Reputation: 321
I have a list of 'words' I want to count below
word_list = ['one','two','three']
And I have a column within pandas dataframe with text below.
TEXT | USER | ID
-------------------------------------------|---------|------
"Perhaps she'll be the one for me." | User 1 | 100
"Is it two or one?" | User 1 | 100
"Mayhaps it be three afterall..." | User 2 | 150
"Three times and it's a charm." | User 2 | 150
"One fish, two fish, red fish, blue fish." | User 2 | 150
"There's only one cat in the hat." | User 3 | 200
"One does not simply code into pandas." | User 3 | 200
"Two nights later..." | User 1 | 100
"Quoth the Raven... nevermore." | User 2 | 150
The desired output that I would like is the following below, where I want to count the number of unique users that has text related to any word in word_list, using the data found in the "TEXT" column. After counting the unique users, I also want to count the sum of the followers related to each tweet, associated with the unique user count of the word.

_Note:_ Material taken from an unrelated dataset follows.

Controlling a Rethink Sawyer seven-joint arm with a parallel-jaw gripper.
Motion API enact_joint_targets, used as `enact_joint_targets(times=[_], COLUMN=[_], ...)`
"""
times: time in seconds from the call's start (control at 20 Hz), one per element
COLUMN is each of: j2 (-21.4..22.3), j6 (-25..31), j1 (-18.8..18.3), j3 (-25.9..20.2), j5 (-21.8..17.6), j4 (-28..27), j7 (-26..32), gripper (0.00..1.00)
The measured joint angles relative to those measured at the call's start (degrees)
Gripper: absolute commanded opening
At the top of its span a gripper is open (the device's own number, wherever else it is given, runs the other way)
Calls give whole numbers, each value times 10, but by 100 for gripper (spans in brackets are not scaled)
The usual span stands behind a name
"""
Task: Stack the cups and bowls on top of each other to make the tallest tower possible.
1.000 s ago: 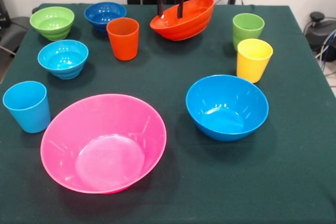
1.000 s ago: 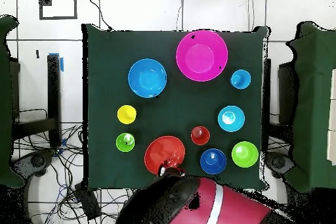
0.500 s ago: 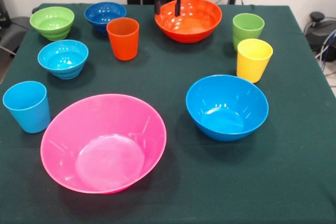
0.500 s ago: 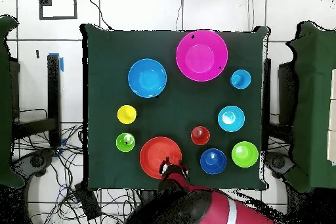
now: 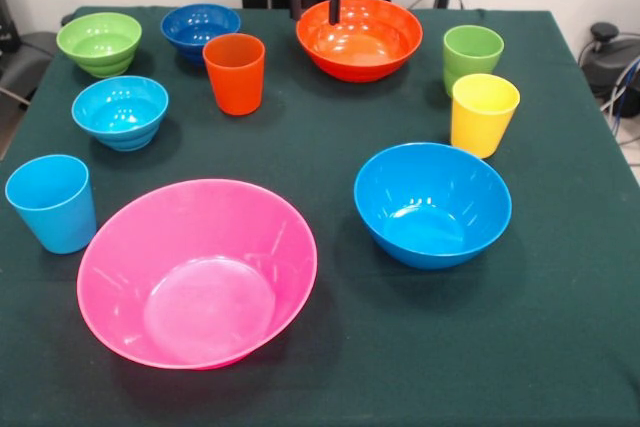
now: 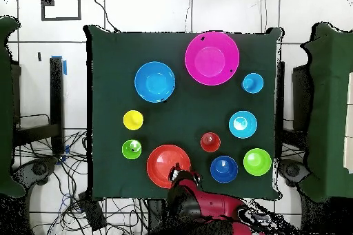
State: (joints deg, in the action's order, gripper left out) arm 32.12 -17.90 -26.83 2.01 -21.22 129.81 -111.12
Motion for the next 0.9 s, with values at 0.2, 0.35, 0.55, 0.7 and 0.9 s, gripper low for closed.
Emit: enact_joint_targets(times=[0.2, 0.35, 0.55, 0.7, 0.9], j2=[0, 1, -4, -11, -25], j6=[1, 1, 1, 1, 1], j1=[0, 0, 0, 0, -4], j3=[-1, -2, -1, -1, -2], j5=[0, -1, -1, -3, -17], j4=[0, 0, 0, 0, 0], j7=[0, 0, 0, 0, 0], gripper=[100, 100, 100, 100, 100])
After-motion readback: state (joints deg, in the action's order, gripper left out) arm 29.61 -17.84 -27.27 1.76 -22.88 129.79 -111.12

Word | Unique User Count | ID Sum
one | 3 | 450
two | 2 | 250
three| 1 | 150
Is there a way to do this in Python 2.7?
Upvotes: 0
Views: 218
Reputation: 323306
I break down steps
df.columns=['TEXT','USER','ID']
df[word_list]=df.TEXT.str.lower().apply(lambda x : pd.Series([x.find(y) for y in word_list])).ne(-1)
df1=df[['USER','one','two','three','ID']].set_index(['USER','ID']).astype(int).replace({0:np.nan})
Target=df1.stack().reset_index().groupby('level_2').agg({'USER':lambda x : len(set(x)),'ID':lambda x : sum(set(x))})
Target=Target.reset_index()
Target.columns=['Word','Unique User Count','ID Sum']
Target
Out[97]:
Word Unique User Count ID Sum
0 one 3 450
1 three 1 150
2 two 2 250
Upvotes: 1